# Evolution exchange global address book not working.

## andrewwalker27

I'm running ~x86_64 with evolution-2.28.2 and evolution-exchange-2.28.2 and I can't seem to get the global address book function to work. My use flags are as follows

USE="crypt dbus exchange hal kerberos ldap python ssl"

When I select the global address book I get this error

Error loading addressbook

but it seems to work in Ubuntu ok using an older version of both.

Has anyone actually got it to work?

----------

## Rexilion

Try starting evolution from a terminal and see if it will output any debug data once you press that button for the address book.

----------

## andrewwalker27

When I first start it up via a terminal I get this error

** (evolution:31929): WARNING **: LDAP authentication failed (0x31 (Invalid credentials))

** (evolution:31929): DEBUG: mailto URL command: evolution %s

** (evolution:31929): DEBUG: mailto URL program: evolution

When I select the global address book I get this

(evolution:31929): e-data-server-ui-WARNING **: ENameSelectorDialog failed to open book!

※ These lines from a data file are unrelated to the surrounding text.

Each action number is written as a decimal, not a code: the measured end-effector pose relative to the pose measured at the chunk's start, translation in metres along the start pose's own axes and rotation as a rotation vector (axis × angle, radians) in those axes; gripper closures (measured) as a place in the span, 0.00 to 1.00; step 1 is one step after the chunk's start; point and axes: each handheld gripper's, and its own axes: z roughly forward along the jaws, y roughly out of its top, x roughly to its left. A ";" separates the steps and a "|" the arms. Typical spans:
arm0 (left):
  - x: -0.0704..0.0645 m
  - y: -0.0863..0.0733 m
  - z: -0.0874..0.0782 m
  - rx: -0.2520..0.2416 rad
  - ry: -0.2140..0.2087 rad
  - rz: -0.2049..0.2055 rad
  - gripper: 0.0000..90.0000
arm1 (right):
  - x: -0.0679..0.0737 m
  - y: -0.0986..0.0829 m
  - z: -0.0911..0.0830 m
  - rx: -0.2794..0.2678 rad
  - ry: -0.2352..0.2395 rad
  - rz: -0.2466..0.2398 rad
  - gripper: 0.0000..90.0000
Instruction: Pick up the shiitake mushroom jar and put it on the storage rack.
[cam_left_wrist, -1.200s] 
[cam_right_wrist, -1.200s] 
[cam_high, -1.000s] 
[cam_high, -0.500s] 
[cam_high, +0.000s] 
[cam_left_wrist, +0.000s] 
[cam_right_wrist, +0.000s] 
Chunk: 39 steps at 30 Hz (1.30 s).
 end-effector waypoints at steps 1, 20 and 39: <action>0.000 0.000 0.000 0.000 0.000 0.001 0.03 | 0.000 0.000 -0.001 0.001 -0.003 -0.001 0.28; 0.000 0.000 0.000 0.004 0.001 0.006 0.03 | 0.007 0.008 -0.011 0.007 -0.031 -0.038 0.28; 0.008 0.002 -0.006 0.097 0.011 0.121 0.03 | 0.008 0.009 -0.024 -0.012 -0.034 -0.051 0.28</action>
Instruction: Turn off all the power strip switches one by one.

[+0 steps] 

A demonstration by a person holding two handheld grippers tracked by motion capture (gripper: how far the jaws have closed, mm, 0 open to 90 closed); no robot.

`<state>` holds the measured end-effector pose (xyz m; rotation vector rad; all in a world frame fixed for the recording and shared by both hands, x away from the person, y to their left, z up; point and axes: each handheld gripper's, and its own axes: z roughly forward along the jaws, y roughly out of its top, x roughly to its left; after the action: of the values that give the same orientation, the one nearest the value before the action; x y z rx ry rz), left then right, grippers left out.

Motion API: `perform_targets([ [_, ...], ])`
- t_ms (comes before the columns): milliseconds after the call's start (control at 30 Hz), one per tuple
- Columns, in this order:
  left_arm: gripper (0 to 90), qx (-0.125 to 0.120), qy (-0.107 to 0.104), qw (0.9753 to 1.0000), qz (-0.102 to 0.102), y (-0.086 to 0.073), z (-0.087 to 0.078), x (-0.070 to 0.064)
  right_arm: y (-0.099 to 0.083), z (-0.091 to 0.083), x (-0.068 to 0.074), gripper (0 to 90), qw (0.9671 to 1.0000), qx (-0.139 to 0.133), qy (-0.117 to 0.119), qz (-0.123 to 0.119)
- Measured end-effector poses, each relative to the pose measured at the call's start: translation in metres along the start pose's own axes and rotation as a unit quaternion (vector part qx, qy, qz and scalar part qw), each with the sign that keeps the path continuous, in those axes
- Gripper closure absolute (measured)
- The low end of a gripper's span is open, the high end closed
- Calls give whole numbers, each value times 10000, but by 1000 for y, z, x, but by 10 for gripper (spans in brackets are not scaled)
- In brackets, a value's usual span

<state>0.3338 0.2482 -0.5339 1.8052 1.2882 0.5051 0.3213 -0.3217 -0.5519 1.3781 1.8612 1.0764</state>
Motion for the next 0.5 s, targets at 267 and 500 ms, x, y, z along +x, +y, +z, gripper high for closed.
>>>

I still get email and everything else like calendar and personal address book work, just not the global address book.

Any suggestions?

----------

## Rexilion

Are you using LDAP?

 *Quote:*   

> WARNING **: LDAP authentication failed (0x31 (Invalid credentials)) 
> 
> https://bugs.gentoo.org/294350

 

----------

## andrewwalker27

Well I tried downgrading ldap but no change, exchange didn't even appear as an option so I then re-installed evolution and evolution-exchange but no different. I finally gave up and upgraded ldap back to the current testing version and suddenly the global address book and everything associated with it worked perfectly!

I'm still none the wiser why it didn't work before but thanks for your help!

----------